Dataset extract:

:::

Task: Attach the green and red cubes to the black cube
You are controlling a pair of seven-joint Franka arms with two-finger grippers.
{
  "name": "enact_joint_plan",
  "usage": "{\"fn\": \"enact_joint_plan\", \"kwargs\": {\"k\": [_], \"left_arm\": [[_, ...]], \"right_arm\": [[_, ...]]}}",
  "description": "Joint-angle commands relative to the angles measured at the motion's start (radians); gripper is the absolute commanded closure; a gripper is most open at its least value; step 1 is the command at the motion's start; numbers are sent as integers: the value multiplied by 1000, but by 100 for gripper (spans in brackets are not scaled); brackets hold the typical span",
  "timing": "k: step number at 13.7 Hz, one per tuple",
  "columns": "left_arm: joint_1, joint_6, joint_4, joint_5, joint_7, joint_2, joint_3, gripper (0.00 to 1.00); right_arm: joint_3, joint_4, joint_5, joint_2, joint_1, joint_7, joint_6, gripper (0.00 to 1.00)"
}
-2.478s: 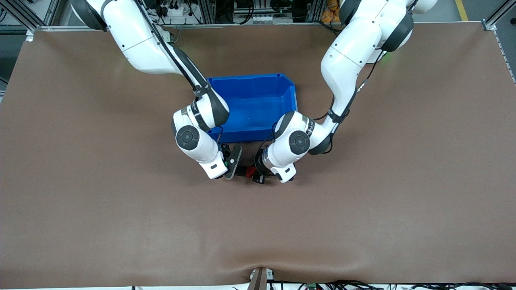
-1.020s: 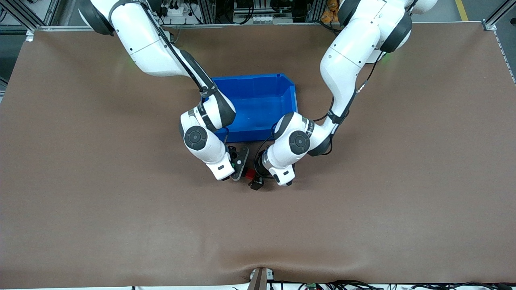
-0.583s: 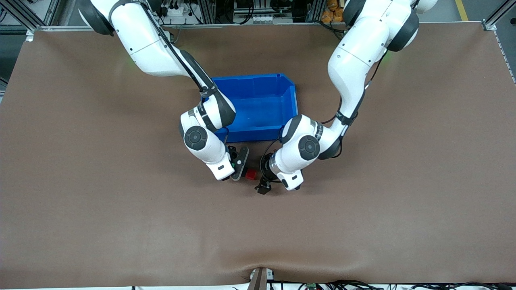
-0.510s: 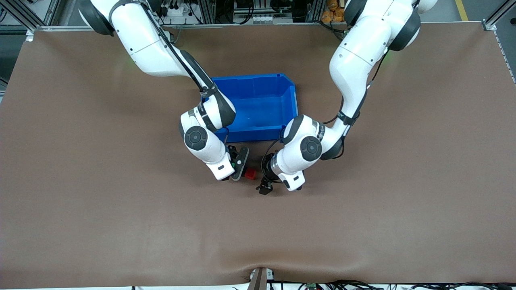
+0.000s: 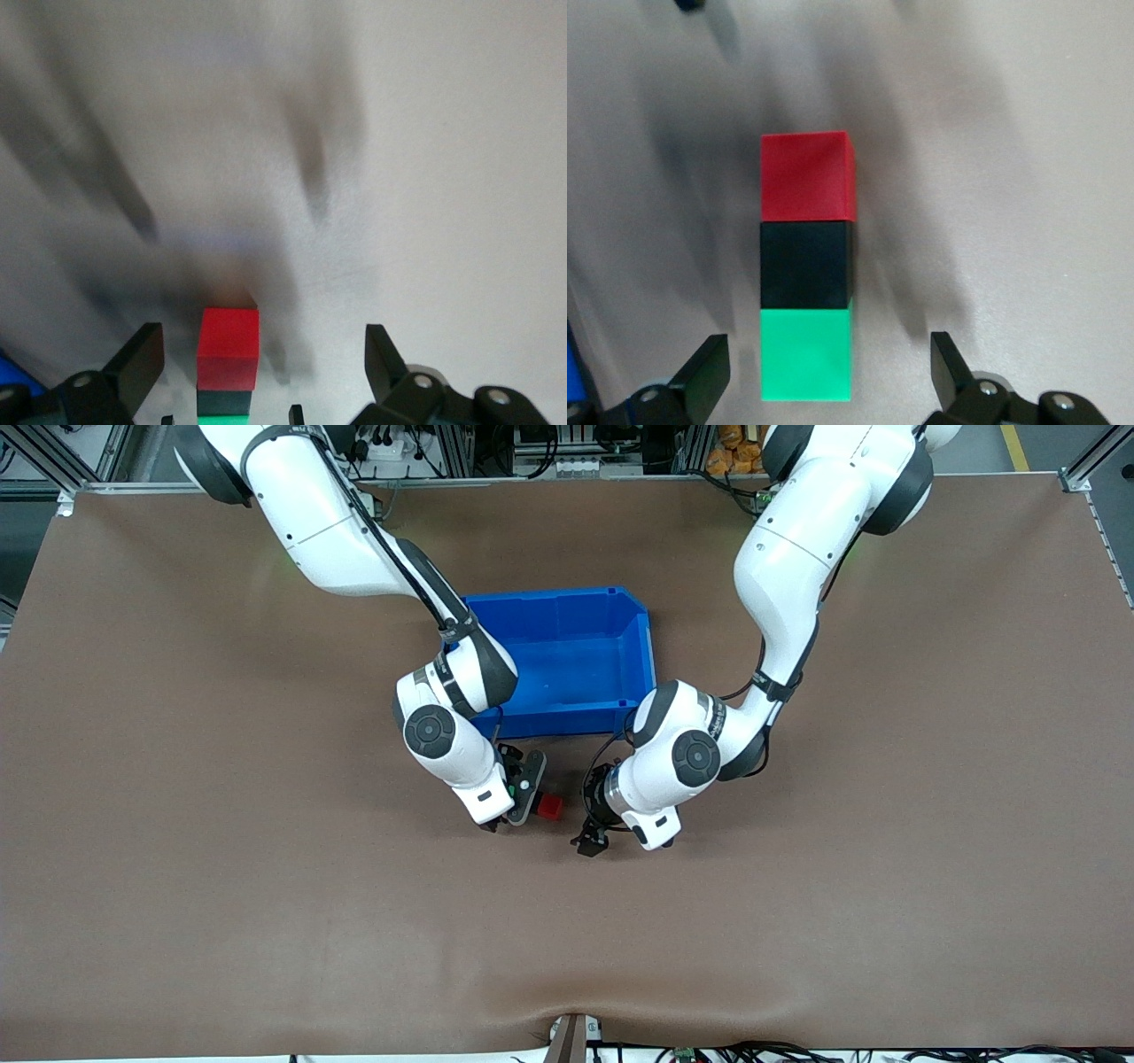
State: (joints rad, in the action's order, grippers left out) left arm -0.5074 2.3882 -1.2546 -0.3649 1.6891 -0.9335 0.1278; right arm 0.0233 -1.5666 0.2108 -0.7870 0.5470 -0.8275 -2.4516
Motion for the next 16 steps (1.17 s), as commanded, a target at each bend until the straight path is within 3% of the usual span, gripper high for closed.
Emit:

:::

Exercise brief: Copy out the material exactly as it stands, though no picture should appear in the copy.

Result below:
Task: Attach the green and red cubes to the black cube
You are controlling a pair of seven-joint Franka arms with two-finger grippers.
{
  "name": "enact_joint_plan",
  "usage": "{\"fn\": \"enact_joint_plan\", \"kwargs\": {\"k\": [_], \"left_arm\": [[_, ...]], \"right_arm\": [[_, ...]]}}",
  "description": "Joint-angle commands relative to the angles measured at the motion's start (radians); gripper is the absolute commanded closure; a gripper is most open at its least value; step 1 is the command at the motion's start; numbers are sent as integers: the value multiplied by 1000, but by 100 for gripper (spans in brackets are not scaled); brackets hold the typical span",
  "timing": "k: step number at 13.7 Hz, one per tuple",
  "columns": "left_arm: joint_1, joint_6, joint_4, joint_5, joint_7, joint_2, joint_3, gripper (0.00 to 1.00); right_arm: joint_3, joint_4, joint_5, joint_2, joint_1, joint_7, joint_6, gripper (0.00 to 1.00)"
}
-2.478s: 
-1.020s: 
-0.583s: 
-0.510s: 
+0.000s: 
State: (joints rad, in the action's order, grippers left out) left arm -0.5074 2.3882 -1.2546 -0.3649 1.6891 -0.9335 0.1278; right arm 0.0233 -1.5666 0.2108 -0.7870 0.5470 -0.8275 -2.4516
Motion for the next 16 steps (1.17 s), as commanded, a target at each bend until the straight path is within 3% of the usual span, gripper high for closed.
Emit:

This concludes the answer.